La première moto surgit à sa gauche. Le motard tapa contre la vitre avec la crosse d’une arme. Elle hurla, tourna violemment le volant, fit déraper la voiture pour éviter une branche morte, manqua de peu de finir dans le fossé. L’autre moto arrivait à droite, bloquant toute échappatoire. Elle n’avait plus le choix. Elle enclencha les pleins phares, braqua sèchement à gauche. Le motard ne vit pas le tronc d’arbre sur le bas-côté. L’impact fut sourd, brutal. Il disparut dans l’ombre.

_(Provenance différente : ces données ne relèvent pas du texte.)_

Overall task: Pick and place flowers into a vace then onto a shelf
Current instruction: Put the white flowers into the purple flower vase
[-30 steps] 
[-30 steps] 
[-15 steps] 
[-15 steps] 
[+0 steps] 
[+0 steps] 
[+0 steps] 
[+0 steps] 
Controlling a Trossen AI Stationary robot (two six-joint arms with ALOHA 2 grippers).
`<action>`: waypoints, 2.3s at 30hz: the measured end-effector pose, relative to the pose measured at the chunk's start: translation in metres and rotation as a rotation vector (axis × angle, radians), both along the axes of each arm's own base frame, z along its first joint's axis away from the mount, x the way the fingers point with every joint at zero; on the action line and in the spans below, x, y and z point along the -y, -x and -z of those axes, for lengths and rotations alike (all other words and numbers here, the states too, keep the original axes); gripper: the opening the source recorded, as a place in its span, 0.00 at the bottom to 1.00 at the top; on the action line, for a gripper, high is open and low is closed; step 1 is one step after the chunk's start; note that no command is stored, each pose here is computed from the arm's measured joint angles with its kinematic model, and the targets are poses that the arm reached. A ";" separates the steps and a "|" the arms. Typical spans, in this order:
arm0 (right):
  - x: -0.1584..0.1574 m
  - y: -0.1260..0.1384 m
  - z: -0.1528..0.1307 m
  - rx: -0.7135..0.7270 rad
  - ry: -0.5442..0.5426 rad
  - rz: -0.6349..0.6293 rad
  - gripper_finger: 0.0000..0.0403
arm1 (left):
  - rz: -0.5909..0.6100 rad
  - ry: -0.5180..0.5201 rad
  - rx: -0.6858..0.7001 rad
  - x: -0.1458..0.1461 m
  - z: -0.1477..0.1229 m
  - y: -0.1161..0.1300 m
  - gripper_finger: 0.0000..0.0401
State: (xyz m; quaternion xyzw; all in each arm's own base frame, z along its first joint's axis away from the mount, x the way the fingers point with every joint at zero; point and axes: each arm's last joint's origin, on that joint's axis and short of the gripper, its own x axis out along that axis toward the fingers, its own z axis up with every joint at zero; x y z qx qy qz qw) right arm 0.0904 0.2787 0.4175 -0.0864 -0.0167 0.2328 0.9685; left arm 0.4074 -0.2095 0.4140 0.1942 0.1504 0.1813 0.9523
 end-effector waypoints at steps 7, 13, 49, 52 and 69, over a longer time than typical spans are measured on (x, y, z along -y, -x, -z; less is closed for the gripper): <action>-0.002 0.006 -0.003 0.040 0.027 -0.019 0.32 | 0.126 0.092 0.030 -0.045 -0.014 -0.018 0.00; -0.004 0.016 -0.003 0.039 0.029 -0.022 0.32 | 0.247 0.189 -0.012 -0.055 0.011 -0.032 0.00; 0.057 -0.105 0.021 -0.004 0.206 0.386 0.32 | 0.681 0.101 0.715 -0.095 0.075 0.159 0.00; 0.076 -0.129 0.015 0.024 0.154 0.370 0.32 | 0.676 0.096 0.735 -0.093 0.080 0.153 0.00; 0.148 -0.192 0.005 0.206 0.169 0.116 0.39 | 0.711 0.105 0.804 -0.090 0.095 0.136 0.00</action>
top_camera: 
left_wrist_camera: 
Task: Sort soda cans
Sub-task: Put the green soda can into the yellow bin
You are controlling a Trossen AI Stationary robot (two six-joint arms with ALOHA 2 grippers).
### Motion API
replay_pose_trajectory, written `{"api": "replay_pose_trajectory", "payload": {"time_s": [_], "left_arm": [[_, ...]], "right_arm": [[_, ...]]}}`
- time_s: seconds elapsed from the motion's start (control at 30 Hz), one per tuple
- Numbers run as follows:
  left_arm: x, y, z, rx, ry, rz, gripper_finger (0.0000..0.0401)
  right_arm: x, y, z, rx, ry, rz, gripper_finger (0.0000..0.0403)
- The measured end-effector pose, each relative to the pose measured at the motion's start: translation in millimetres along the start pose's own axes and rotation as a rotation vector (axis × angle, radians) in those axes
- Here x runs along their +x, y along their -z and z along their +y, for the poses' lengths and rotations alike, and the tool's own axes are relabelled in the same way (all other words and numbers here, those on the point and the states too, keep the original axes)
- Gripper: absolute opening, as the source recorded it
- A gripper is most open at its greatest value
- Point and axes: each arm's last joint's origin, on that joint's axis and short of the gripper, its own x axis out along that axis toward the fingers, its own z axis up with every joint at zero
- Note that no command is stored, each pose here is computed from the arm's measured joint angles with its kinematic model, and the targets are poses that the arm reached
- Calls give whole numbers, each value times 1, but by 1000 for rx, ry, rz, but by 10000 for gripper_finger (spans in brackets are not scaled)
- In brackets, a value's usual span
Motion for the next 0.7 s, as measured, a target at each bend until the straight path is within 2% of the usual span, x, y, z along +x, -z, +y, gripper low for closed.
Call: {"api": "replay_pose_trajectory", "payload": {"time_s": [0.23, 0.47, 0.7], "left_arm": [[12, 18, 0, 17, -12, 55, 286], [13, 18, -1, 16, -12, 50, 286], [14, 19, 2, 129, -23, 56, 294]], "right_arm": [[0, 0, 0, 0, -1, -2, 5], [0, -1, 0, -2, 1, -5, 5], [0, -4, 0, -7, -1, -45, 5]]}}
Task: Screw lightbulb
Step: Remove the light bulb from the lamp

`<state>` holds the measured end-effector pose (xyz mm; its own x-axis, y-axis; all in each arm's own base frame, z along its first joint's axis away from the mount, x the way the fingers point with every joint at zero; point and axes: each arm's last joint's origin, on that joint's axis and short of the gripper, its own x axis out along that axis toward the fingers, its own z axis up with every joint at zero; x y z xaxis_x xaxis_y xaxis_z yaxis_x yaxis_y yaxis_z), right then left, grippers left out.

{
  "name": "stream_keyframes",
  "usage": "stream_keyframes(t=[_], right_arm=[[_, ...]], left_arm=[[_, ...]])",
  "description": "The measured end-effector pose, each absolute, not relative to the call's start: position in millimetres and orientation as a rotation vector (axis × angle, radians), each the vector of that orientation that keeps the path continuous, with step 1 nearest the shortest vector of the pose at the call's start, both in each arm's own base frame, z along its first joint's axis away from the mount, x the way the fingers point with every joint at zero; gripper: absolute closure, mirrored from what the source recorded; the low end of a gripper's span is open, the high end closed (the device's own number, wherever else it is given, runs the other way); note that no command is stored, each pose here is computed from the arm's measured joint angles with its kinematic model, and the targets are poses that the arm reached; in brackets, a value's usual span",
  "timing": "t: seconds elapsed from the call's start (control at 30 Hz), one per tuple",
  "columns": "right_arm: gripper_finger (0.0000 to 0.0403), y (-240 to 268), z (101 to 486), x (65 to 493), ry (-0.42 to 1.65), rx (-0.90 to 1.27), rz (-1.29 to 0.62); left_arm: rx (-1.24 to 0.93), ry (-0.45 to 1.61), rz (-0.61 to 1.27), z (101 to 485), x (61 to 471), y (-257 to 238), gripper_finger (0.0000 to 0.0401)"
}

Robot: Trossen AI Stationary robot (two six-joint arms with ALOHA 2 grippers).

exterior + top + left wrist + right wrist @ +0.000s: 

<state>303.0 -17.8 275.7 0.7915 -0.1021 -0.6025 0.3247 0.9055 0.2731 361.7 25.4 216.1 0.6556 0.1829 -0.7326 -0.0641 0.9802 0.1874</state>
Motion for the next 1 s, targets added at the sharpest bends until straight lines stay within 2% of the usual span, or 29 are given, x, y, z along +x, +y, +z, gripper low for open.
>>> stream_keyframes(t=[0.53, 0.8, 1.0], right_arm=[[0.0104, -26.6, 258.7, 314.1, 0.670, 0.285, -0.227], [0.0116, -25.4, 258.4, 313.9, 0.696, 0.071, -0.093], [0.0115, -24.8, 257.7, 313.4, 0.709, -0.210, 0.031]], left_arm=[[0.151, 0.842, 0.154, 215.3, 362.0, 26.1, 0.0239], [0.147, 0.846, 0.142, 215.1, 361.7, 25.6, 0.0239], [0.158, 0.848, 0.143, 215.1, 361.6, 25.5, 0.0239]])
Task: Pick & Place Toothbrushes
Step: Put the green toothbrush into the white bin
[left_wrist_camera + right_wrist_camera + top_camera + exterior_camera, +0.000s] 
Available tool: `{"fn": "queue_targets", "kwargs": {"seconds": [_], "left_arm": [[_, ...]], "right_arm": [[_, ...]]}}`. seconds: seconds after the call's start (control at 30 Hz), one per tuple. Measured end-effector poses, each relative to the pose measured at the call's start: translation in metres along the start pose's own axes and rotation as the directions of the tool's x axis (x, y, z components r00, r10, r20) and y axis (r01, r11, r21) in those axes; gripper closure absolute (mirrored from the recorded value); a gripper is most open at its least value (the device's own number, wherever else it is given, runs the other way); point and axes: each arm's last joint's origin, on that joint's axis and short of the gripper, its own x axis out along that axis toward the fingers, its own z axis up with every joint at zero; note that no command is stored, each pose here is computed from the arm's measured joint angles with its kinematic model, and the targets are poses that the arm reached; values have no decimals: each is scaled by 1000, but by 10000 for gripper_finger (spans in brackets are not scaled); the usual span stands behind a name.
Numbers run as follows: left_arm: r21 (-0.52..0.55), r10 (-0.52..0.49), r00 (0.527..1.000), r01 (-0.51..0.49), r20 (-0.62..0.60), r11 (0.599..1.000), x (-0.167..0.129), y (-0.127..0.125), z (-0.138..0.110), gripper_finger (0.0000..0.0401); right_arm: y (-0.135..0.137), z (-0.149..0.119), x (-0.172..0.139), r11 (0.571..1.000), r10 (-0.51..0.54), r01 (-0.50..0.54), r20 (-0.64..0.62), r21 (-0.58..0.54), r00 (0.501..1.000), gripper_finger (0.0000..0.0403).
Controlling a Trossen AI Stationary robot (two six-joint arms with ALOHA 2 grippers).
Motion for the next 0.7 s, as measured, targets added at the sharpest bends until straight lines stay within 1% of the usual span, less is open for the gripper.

Elle poussa un cri — de peur, de soulagement, elle ne savait plus. Mais la voiture noire était toujours là. Silencieuse, puissante, plus dangereuse que les motos. Le moteur toussa. Un bruit métallique, trop aigu. Une alarme clignota sur le tableau de bord. Elle avait trop tiré dessus. Les virages étaient devenus trop serrés, la chaussée trop grasse. Un choc, sec : une racine ou un rocher, elle ne vit pas. Le capot se souleva à moitié dans un grincement, et la voiture s’immobilisa dans un panache de fumée. La voiture noire était loin, Myriam à l’intersection avait quitté sans s’en apercevoir le chemin forestier. Elle était en plein bois. Il y eut un grand silence. Puis… des bruits, une portière qui claque, des pas. Ils étaient là.

À suivre…

Copyright Juin 2025

Une ombre dans l’escalier 16

Myriam secoue la tête :

— Non ! Pas encore., ils sont trop puissants. On ne peut pas se contenter de crier. Il nous faut un plan. Il faut que ça tombe… Et que ça ne se relève pas.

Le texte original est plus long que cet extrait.